In “Ever”, however, Kezi’s, our heroine, father promises their god, Admat that if he heals his wife, that whoever congratulates him within three days he will sacrifice. All goes well until Kezi’s Aunt comes over for a visit; they had thought themselves safe from her because she was away. They had set up a guard to keep visitors away, but their Aunt, being a pushy woman, discards all warning and enters to congratulate her brother on his wife’s return to health. However, before the words are out of her mouth, Kezi quickly congratulates her father to save her Aunt and faints. She wakes to everyone crying around her, remembering what occurred, she too cries. After several hours, they plead with Admat to allow her one more month to live, before they sacrifice her. Admat’s alter candle flickers, signing to them that they have one month.

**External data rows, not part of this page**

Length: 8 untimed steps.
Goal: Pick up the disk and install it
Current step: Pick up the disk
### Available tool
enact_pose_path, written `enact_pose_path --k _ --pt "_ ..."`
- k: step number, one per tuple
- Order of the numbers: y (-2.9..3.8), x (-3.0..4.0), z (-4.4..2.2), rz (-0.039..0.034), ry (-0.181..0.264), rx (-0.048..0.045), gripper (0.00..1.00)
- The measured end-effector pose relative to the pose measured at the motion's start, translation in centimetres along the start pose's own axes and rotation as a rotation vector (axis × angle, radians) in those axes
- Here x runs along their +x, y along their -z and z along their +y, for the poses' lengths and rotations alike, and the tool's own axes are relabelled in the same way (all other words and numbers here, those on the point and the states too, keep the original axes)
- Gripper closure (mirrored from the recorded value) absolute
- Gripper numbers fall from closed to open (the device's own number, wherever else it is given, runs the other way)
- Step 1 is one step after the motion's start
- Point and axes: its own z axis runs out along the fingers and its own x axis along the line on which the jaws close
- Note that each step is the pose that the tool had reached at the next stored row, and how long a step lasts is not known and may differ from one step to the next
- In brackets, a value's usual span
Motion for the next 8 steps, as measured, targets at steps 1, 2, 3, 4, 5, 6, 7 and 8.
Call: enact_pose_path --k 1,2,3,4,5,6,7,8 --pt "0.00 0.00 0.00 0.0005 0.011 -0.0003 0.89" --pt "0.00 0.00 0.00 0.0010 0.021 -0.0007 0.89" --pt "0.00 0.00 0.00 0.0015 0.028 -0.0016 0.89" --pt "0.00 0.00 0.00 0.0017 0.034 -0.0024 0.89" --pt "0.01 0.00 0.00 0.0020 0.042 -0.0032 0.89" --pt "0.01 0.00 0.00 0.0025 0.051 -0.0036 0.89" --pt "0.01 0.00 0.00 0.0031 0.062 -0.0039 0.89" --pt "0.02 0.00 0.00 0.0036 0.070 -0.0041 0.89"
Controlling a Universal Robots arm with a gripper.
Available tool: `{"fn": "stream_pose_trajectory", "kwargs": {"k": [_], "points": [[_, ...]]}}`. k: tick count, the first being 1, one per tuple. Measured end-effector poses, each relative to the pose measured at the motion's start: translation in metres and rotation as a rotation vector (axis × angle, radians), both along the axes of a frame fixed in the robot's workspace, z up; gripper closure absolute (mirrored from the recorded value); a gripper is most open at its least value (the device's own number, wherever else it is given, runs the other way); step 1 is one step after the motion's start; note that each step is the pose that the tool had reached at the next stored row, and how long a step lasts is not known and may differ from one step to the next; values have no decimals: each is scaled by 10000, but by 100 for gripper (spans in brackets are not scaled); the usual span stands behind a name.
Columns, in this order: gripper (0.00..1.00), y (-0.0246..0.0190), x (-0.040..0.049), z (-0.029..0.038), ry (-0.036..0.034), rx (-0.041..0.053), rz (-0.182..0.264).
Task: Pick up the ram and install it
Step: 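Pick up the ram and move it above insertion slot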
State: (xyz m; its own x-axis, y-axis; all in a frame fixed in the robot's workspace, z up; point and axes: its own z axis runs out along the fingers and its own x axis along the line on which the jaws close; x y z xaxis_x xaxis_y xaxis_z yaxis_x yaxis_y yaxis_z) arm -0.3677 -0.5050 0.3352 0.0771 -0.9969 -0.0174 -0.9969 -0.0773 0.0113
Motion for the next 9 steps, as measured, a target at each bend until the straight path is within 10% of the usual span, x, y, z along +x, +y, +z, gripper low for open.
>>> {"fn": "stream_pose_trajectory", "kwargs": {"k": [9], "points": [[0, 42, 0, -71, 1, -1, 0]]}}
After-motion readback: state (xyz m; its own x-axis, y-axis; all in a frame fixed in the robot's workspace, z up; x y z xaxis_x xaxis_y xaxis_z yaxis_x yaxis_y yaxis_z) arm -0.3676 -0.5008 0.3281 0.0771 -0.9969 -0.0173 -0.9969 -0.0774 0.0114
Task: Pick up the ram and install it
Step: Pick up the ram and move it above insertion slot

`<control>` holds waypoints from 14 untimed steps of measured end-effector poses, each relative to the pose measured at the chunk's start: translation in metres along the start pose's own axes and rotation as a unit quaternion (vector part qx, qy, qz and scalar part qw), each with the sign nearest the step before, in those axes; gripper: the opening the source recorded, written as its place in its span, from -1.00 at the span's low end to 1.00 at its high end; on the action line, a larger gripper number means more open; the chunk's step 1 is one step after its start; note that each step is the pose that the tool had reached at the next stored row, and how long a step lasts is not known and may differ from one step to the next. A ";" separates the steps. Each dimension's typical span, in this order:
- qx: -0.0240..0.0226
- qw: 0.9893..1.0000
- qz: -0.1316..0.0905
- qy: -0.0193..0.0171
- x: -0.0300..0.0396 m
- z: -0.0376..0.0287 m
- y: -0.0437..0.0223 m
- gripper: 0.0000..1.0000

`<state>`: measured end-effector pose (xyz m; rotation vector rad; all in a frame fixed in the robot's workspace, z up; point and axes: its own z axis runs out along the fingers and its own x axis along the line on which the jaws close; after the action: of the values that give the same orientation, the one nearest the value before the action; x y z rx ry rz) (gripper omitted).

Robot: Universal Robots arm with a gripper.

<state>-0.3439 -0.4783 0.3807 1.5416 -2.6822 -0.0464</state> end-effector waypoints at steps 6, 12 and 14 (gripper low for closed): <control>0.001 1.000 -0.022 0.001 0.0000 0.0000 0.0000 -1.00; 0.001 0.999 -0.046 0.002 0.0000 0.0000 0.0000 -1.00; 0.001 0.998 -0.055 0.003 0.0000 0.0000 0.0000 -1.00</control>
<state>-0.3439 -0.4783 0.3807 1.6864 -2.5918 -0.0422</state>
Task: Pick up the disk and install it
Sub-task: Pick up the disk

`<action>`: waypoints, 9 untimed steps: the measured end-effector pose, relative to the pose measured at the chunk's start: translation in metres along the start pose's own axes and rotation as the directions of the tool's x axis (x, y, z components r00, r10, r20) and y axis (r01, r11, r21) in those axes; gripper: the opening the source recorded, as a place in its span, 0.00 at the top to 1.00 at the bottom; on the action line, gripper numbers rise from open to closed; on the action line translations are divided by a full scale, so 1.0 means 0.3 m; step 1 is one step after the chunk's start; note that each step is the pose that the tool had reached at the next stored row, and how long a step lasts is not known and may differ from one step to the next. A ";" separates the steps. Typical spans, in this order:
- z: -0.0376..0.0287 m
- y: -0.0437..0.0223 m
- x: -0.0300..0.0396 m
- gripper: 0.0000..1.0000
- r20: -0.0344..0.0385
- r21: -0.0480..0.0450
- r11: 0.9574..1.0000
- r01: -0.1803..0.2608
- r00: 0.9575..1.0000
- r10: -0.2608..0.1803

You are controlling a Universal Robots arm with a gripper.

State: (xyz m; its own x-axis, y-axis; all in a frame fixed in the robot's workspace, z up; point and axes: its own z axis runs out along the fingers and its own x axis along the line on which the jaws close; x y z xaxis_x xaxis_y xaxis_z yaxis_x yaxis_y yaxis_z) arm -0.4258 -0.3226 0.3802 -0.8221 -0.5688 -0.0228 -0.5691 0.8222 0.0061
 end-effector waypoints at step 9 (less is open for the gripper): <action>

Through all this, the god of wind watches all that goes on; and slowly, without realizing it, falls in love with Kezi. After meeting with her in a wedding, and saving her from a horrible admirer, the god of wind tells Kezi that she can escape her death in only one way, by becoming a goddess. Leaving her parents with a note that she is well, Kezi leaves with the god of wind to prove she is a heroine and become a goddess.
Positive: The writing style in this book is quite different from the ones I have read so far. Instead of setting it from one person’s point of view, Levine sets each chapter from either our hero or heroines point of view. It was unique to me and I enjoyed it.
I believe the authoress makes it clear, that the father’s choice in making the promise he did to his god was completely foolish.
Negative: Our hero and heroine do quite a bit of kissing prior to marriage, and live together for one month, alone. They do not sleep together, except once when the authoress writes Kezi “snuggles close” to the god of winds. There are gods and goddesses in the book, so parents might want to caution their children, if they do not know already, that these gods do not exist.
Overall: I did enjoy this book, not as much as her other fairy tale adaptations, such as Fairest (previously reviewed by Sincerelyornot) and Elle Enchanted, but it was fun. It is a small 244 pages, but enjoyable to the end.
Though I will admit I did not find our heroines ‘heroism’ very heroic, I will not spoil it for you unless you doubt you will never read it.
I recommend this book if you feel the need to break from reality, a mental junk food that has a good story line.